Given that it's .tif we now need to know if it's tiled. It probably is, and raster extract is very slow in this situation (and is effectively in an un-maintained state with no known prospect of improvement).

I would lapply(filenames, function(x) extract(readAll(raster(x)), ts.poly)) - but that's still going to do the geometry look up every layer, so it's best to flatten the cell-index to one column with a grouping for each polygon. That's what this does:

https://github.com/hypertidy/tabularaster

I'm still guessing because we can't reproduce your situation, and it's very open-ended, but untested code I'd try is

library(tabularaster)  ## devtools::install_github("hypertidy/tabularaster")

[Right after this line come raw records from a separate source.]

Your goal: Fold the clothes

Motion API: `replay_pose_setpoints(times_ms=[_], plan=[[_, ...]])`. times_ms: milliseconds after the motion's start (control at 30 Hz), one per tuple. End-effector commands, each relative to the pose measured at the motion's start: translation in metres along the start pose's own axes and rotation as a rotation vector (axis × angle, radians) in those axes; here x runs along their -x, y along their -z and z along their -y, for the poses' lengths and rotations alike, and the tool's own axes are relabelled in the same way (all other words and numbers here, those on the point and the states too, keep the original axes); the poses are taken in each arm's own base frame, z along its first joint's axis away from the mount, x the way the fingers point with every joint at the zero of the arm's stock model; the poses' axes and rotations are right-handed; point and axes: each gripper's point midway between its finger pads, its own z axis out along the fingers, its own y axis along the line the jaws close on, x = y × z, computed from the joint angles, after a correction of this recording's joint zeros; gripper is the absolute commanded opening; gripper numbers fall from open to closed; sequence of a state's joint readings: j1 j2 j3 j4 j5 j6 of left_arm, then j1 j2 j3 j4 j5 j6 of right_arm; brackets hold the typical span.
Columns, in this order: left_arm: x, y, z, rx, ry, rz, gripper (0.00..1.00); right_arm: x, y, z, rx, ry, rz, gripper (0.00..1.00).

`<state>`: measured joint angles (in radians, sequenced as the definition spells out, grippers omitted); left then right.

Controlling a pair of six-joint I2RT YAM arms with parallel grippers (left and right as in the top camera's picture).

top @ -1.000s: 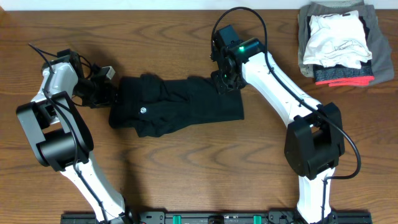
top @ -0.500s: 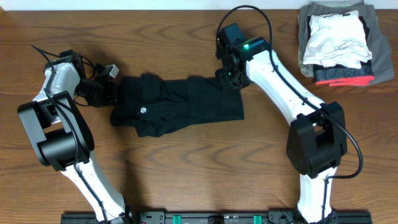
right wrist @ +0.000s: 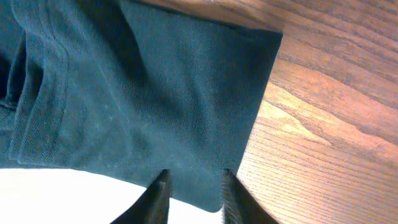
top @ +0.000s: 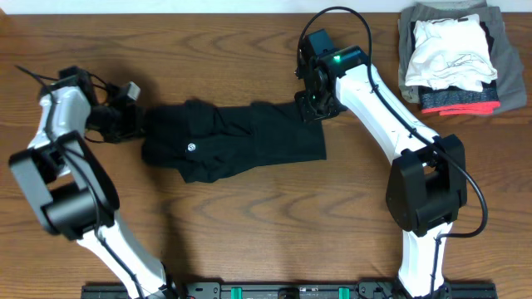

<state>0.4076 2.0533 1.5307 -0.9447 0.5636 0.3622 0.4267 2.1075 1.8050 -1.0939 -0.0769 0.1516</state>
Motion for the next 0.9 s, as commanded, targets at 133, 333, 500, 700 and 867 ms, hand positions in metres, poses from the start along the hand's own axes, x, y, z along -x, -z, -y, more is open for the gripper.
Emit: replay_pose_setpoints(times_ms=[133,333,500,700,867], plan=[[0.006,0.043,0.003,0.111,0.018,0.077,0.06,0.007,-0.007,-0.002,0.014,-0.004,0.022,0.01],[0.009,0.048,0.005,0.116,0.046,0.100,0.06,0.004,-0.032,-0.020,0.148,-0.004,0.022,0.01],[0.011,0.053,0.008,0.119,0.052,0.119,0.06,-0.007,-0.047,-0.026,0.216,-0.034,0.000,0.01],[0.019,0.071,0.016,0.131,0.044,0.183,0.06,-0.011,-0.054,-0.015,0.211,-0.065,-0.011,0.01],[0.022,0.089,0.029,0.139,0.022,0.232,0.06,-0.015,-0.062,-0.008,0.208,-0.095,-0.015,0.01]])
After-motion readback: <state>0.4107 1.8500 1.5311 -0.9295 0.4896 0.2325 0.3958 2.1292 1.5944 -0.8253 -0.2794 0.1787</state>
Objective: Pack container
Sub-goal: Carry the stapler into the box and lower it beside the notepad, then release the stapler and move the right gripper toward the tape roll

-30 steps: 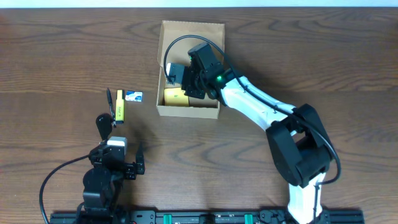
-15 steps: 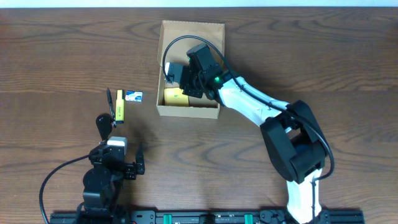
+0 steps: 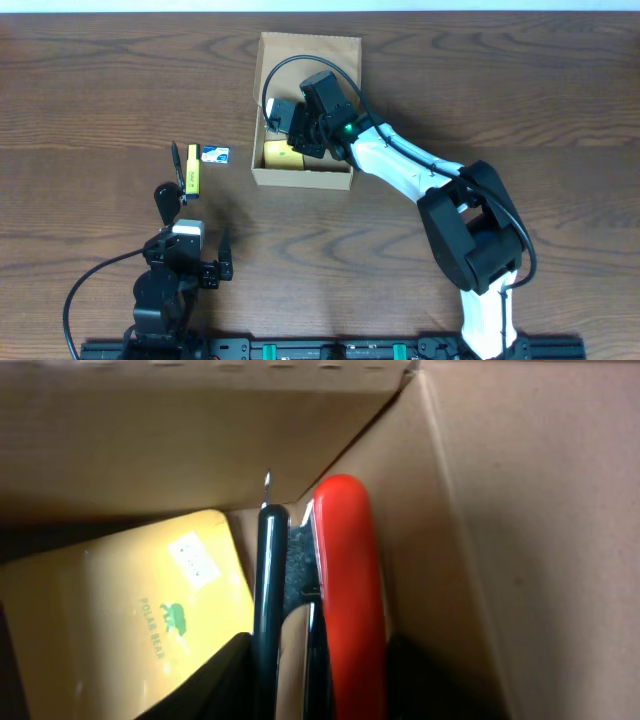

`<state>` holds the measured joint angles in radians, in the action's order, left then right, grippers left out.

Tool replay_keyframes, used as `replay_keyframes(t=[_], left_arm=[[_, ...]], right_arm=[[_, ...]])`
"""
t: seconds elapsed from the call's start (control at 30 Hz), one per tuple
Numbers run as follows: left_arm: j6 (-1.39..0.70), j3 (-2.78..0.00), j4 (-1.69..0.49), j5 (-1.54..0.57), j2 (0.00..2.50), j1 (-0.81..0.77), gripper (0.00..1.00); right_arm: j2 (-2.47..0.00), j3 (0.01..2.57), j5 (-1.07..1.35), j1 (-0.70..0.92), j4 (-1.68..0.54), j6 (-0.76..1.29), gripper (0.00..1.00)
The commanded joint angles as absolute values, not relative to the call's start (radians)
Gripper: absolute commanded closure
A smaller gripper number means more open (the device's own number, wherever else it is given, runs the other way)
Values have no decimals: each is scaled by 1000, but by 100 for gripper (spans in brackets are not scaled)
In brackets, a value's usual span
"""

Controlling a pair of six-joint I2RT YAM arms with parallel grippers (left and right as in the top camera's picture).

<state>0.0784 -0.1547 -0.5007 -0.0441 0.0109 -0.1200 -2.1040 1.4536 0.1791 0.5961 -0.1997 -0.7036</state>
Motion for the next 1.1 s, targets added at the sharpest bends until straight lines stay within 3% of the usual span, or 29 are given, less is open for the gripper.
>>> replay_keyframes(t=[0.0,0.47,0.83,1.07], left_arm=[[82,-139,-500,-26,4,-117,5],[82,-139,-500,-26,4,-117,5],[82,-139,-500,-26,4,-117,5],[82,-139,-500,-26,4,-117,5]], right_arm=[[-2114,1459,180,604,-193,-693,54],[-2078,1459,181,619,-191,-688,48],[-1778,1459,180,630,-336,-568,41],[-1649,1459,29,622,-539,-260,41]])
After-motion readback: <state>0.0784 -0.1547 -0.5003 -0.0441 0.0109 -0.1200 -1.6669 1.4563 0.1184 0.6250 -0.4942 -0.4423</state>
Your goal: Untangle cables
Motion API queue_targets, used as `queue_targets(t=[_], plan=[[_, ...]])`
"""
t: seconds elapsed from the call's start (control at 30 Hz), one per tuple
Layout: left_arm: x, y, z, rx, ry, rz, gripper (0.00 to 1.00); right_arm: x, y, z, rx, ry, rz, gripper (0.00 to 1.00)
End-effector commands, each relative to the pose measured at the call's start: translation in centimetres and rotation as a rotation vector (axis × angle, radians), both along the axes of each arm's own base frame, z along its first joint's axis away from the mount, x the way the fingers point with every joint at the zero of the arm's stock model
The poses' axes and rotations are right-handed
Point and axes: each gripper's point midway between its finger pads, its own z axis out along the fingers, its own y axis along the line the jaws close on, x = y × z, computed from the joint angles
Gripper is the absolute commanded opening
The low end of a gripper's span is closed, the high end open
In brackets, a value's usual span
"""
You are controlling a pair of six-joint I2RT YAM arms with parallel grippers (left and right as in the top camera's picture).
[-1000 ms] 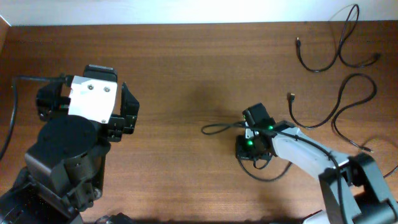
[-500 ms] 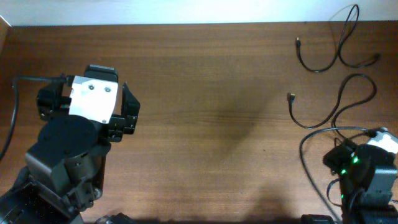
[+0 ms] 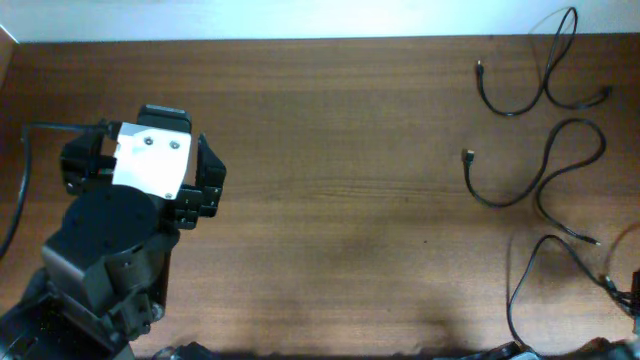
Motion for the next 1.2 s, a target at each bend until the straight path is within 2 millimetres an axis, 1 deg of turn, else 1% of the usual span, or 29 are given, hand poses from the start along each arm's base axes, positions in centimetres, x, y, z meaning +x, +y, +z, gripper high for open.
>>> queue_targets(t=[0.0, 0.07, 0.1, 0.13, 0.17, 0.2, 0.27, 0.3, 0.37, 0.4, 0.43, 0.5, 0.53, 0.63, 0.67, 0.73, 0.77, 0.8, 0.87, 0.9, 0.93, 1.0, 1.1, 1.17], plan=[[-0.2, 0.2, 0.4, 0.000, -0.012, -0.002, 0.99, 1.0, -0.3, -0.2, 0.006, -0.052, 0.101, 0.04], [-0.2, 0.1, 0.4, 0.000, -0.011, -0.002, 0.99, 3.8, -0.2, 1.3, -0.035, -0.179, 0.247, 0.05], [-0.2, 0.1, 0.4, 0.000, -0.011, -0.003, 0.99, 5.5, 0.4, 2.6, -0.049, -0.281, 0.307, 0.12], [-0.2, -0.6, 0.3, -0.012, -0.004, -0.043, 0.99, 7.5, 1.5, 4.7, -0.064, -0.415, 0.387, 0.27], [-0.2, -1.2, 0.1, -0.023, 0.003, -0.079, 0.99, 8.7, 2.4, 6.4, -0.081, -0.501, 0.454, 0.31], [0.0, -1.7, 0.0, -0.029, 0.012, -0.103, 0.99, 10.0, 3.9, 8.5, -0.118, -0.582, 0.554, 0.36], [0.4, -2.0, -0.3, -0.025, 0.021, -0.102, 0.99, 11.3, 6.1, 11.1, -0.204, -0.616, 0.688, 0.46], [0.9, -2.3, -0.4, -0.040, 0.025, -0.095, 0.99, 12.5, 8.0, 12.9, -0.280, -0.624, 0.807, 0.62], [1.7, -2.8, -0.7, -0.056, 0.034, -0.086, 0.99, 14.8, 11.7, 16.0, -0.420, -0.644, 1.000, 0.88], [2.4, -3.2, -1.0, -0.051, 0.040, -0.083, 0.99, 15.9, 14.0, 17.4, -0.477, -0.653, 1.095, 0.94], [3.0, -3.4, -1.1, -0.050, 0.041, -0.072, 0.99, 17.0, 16.7, 18.9, -0.528, -0.682, 1.215, 0.98], [3.9, -3.4, -0.8, -0.064, 0.022, -0.036, 0.99, 18.5, 21.1, 20.3, -0.565, -0.702, 1.381, 0.98], [4.2, -3.6, -0.3, -0.083, 0.000, -0.036, 0.99, 19.2, 23.1, 20.7, -0.587, -0.697, 1.455, 0.99], [4.0, -3.5, 1.6, -0.165, -0.063, -0.026, 0.99, 20.6, 28.7, 21.7, -0.694, -0.672, 1.715, 0.98], [3.8, -3.3, 2.3, -0.180, -0.079, -0.026, 0.99, 20.9, 30.5, 22.0, -0.723, -0.667, 1.794, 0.98], [3.3, -3.0, 3.5, -0.196, -0.106, -0.027, 0.99, 21.2, 35.2, 22.7, -0.771, -0.695, 1.976, 0.99], [3.3, -2.9, 3.7, -0.196, -0.111, -0.020, 0.99, 21.2, 36.9, 22.9, -0.769, -0.717, 2.028, 0.98], [3.3, -2.6, 3.7, -0.193, -0.114, -0.006, 0.99, 21.2, 38.1, 23.0, -0.768, -0.731, 2.066, 0.98], [3.2, -2.1, 3.8, -0.185, -0.119, 0.022, 0.99, 21.1, 41.6, 23.5, -0.806, -0.751, 2.167, 0.99], [3.2, -2.1, 3.8, -0.184, -0.119, 0.022, 0.99, 21.0, 42.5, 23.7, -0.836, -0.749, 2.190, 0.99], [3.2, -2.1, 3.8, -0.184, -0.119, 0.022, 0.99, 21.2, 43.3, 24.2, -0.898, -0.710, 2.185, 0.98], [3.2, -2.1, 3.7, -0.183, -0.118, 0.022, 0.99, 21.8, 42.7, 24.7, -0.985, -0.620, 2.120, 0.98], [3.2, -2.1, 3.7, -0.183, -0.117, 0.022, 0.99, 22.3, 41.1, 24.2, -1.023, -0.517, 2.064, 0.98], [3.2, -2.1, 3.7, -0.183, -0.117, 0.021, 0.99, 22.6, 40.6, 24.3, -1.040, -0.490, 2.040, 0.98]])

 ## mapping between polygon `object_` and `cell_` number as per
 ## extract(..., cellnumbers = TRUE) / cellFrom* / extract(x, cells)
cells <- cellnumbers(stack.ts[[1]], ts.poly) 
exvalues <- lapply(seq_len(nlayers(stack.ts)), function(i) extract(readAll(stack.ts[[i]]), cells$cell_))

Then exvalues can be do.call(cbind, exvalues) into the matrix you would have otherwise gotten the high-level way.

I wouldn't normally write the code that way, I'd loop over the file names probably but it's too open-ended to cover all possibilities. I'm sorry not to explain everything in detail, this is sadly a topic not oft discussed and so the tools are capable, just not well understood and have a bunch of problems.